# Exercise details
Lines containing the word "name" are to be copied from the data below.

# Input data
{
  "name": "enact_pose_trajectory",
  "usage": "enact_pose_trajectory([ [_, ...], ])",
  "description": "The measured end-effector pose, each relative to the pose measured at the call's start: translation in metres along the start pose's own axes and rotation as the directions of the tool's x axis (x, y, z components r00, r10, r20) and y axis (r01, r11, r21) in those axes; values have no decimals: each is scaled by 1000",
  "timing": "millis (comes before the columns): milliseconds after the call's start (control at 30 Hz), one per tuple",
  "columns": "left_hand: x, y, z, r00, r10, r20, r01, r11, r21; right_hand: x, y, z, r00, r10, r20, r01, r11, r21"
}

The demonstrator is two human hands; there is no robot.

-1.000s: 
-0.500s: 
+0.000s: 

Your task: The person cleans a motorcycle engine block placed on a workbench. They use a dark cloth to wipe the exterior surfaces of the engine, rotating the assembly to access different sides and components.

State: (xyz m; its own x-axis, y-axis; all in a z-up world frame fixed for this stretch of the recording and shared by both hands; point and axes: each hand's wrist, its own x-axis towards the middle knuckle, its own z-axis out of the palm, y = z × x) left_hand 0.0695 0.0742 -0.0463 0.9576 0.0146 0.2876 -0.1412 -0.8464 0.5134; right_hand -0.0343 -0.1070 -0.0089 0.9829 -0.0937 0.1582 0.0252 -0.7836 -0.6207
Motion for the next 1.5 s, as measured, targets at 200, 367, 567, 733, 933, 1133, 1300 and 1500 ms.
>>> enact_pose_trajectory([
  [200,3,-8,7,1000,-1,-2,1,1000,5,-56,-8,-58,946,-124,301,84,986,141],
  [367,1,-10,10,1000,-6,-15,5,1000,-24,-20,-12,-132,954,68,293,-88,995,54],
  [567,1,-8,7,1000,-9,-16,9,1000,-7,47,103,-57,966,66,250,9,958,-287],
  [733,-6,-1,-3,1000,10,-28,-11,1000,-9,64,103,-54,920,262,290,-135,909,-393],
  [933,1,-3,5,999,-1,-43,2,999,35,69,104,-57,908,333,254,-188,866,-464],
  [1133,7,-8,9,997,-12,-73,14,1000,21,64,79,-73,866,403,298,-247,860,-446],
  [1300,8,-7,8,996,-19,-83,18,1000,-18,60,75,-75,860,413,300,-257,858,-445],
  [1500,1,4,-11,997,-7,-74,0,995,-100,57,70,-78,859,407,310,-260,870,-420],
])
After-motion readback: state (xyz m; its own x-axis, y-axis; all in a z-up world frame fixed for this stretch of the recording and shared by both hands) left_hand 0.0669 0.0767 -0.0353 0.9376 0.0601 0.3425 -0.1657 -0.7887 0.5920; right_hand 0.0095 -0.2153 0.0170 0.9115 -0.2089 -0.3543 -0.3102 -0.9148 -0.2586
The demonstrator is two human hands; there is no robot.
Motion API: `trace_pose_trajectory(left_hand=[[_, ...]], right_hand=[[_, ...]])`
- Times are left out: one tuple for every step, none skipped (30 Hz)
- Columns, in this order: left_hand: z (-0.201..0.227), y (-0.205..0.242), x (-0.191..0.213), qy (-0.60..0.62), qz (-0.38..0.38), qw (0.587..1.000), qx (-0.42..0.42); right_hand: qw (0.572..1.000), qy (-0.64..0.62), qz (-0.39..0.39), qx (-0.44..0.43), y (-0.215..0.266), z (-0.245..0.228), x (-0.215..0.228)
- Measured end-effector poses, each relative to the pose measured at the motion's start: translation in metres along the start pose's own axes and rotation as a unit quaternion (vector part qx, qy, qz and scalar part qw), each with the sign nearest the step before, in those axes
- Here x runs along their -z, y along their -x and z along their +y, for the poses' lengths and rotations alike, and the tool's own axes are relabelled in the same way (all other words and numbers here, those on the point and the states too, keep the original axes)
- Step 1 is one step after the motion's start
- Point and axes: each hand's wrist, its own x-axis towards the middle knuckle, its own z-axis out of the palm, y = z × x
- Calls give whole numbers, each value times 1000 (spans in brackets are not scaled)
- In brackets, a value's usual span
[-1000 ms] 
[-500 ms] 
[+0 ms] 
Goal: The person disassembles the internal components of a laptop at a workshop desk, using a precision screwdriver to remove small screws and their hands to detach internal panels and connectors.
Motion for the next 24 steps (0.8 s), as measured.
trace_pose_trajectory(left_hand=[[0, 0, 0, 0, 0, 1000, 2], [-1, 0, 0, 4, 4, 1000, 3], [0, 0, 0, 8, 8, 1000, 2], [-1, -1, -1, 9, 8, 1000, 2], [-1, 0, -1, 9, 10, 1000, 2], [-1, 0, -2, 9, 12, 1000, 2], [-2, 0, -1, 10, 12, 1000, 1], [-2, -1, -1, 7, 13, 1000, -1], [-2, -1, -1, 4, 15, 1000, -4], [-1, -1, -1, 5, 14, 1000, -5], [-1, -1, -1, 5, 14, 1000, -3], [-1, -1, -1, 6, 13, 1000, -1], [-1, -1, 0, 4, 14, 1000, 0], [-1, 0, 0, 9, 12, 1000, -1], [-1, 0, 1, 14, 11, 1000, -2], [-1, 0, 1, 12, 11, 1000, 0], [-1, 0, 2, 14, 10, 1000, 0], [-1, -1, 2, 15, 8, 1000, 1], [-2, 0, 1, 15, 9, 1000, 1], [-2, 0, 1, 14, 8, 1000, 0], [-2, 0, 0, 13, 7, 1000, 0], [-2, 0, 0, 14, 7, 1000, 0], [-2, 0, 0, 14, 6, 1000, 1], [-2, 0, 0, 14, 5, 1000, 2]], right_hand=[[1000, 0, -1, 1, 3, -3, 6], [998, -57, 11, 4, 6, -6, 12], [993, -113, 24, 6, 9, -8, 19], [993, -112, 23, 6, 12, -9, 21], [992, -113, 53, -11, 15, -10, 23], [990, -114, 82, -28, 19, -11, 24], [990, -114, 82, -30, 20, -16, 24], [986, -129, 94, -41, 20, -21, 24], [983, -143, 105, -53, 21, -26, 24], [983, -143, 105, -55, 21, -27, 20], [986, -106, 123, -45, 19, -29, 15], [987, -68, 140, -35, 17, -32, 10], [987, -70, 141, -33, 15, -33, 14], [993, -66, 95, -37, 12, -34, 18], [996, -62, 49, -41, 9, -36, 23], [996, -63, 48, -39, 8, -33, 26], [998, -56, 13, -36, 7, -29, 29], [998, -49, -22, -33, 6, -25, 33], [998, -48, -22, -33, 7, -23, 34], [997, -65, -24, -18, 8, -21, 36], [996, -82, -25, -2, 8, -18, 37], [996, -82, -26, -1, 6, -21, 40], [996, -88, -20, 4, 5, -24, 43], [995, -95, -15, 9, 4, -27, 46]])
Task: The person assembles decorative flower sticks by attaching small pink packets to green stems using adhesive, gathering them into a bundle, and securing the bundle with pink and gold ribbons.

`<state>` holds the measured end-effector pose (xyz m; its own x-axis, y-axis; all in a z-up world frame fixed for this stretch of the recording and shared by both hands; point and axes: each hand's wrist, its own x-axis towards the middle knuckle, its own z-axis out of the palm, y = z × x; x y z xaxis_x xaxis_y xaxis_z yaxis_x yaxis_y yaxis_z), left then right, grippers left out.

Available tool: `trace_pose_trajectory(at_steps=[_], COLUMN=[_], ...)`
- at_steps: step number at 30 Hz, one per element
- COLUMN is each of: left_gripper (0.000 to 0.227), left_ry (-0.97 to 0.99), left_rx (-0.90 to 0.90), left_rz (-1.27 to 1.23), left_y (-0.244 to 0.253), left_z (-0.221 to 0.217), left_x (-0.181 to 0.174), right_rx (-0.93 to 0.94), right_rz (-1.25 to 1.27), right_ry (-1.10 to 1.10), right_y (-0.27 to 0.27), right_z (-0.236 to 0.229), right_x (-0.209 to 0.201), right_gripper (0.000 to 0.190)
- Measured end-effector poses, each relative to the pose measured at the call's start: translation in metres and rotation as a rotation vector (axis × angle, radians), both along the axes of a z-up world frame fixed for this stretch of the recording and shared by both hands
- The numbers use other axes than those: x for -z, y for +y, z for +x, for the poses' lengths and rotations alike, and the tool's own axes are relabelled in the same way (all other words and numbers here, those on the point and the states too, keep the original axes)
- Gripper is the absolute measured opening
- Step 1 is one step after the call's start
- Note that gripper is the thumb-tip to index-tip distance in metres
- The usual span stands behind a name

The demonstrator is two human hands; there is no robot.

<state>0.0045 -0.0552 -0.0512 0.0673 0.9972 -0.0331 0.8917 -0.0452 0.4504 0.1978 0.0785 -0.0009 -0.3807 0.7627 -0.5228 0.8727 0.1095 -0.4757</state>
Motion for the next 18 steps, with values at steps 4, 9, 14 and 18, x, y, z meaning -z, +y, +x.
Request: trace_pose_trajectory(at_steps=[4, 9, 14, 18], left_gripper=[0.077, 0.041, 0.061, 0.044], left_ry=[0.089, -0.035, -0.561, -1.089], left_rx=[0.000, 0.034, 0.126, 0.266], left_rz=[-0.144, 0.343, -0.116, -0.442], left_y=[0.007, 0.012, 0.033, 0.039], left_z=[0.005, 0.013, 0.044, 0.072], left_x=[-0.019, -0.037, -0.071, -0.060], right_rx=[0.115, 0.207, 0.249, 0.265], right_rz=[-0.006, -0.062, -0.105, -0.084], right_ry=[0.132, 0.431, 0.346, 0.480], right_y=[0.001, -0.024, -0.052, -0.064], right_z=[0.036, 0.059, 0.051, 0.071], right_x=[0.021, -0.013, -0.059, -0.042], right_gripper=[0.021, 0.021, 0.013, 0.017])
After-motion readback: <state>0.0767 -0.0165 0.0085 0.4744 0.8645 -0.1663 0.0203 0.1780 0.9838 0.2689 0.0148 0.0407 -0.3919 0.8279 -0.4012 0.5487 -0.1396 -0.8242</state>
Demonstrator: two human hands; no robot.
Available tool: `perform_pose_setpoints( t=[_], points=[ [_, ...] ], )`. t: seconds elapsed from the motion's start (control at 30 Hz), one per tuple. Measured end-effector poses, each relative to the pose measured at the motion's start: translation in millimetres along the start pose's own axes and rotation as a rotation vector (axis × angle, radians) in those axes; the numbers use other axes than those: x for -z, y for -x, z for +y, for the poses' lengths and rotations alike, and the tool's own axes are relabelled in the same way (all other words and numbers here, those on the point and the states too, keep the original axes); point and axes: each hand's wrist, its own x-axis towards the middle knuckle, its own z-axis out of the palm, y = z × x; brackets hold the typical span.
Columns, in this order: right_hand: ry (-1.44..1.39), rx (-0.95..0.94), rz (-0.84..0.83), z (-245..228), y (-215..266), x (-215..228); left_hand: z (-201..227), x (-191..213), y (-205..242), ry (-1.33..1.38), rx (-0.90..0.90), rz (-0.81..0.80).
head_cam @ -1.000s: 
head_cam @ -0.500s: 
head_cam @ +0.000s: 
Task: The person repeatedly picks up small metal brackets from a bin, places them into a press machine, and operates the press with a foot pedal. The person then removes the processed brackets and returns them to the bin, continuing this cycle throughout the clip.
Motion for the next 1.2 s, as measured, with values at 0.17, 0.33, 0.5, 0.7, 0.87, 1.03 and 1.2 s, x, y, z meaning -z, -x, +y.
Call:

# Task answer
  "name": "enact_pose_trajectory",
- The usual span stands behind a name

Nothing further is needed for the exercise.